___ Provided data

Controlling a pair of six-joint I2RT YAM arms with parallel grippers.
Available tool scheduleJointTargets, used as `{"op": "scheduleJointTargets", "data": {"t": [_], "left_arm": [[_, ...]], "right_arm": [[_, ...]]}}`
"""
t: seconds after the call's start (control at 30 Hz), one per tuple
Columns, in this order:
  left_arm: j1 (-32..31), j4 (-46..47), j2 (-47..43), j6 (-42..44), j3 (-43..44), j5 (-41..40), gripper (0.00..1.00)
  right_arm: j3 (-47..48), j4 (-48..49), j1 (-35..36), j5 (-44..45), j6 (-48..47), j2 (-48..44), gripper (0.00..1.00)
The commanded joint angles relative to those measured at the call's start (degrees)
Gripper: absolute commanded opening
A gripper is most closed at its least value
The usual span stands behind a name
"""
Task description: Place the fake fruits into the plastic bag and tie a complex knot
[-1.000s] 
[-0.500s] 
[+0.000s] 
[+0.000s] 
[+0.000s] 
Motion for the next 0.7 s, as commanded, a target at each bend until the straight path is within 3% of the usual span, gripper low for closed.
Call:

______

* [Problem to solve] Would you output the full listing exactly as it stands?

* [Output of the exercise]
Controlling a pair of six-joint I2RT YAM arms with parallel grippers.
Available tool scheduleJointTargets, used as `{"op": "scheduleJointTargets", "data": {"t": [_], "left_arm": [[_, ...]], "right_arm": [[_, ...]]}}`
"""
t: seconds after the call's start (control at 30 Hz), one per tuple
Columns, in this order:
  left_arm: j1 (-32..31), j4 (-46..47), j2 (-47..43), j6 (-42..44), j3 (-43..44), j5 (-41..40), gripper (0.00..1.00)
  right_arm: j3 (-47..48), j4 (-48..49), j1 (-35..36), j5 (-44..45), j6 (-48..47), j2 (-48..44), gripper (0.00..1.00)
The commanded joint angles relative to those measured at the call's start (degrees)
Gripper: absolute commanded opening
A gripper is most closed at its least value
The usual span stands behind a name
"""
Task description: Place the fake fruits into the plastic bag and tie a complex knot
[-1.000s] 
[-0.500s] 
[+0.000s] 
[+0.000s] 
[+0.000s] 
Motion for the next 0.7 s, as commanded, a target at each bend until the straight path is within 3% of the usual span, gripper low for closed.
Call:

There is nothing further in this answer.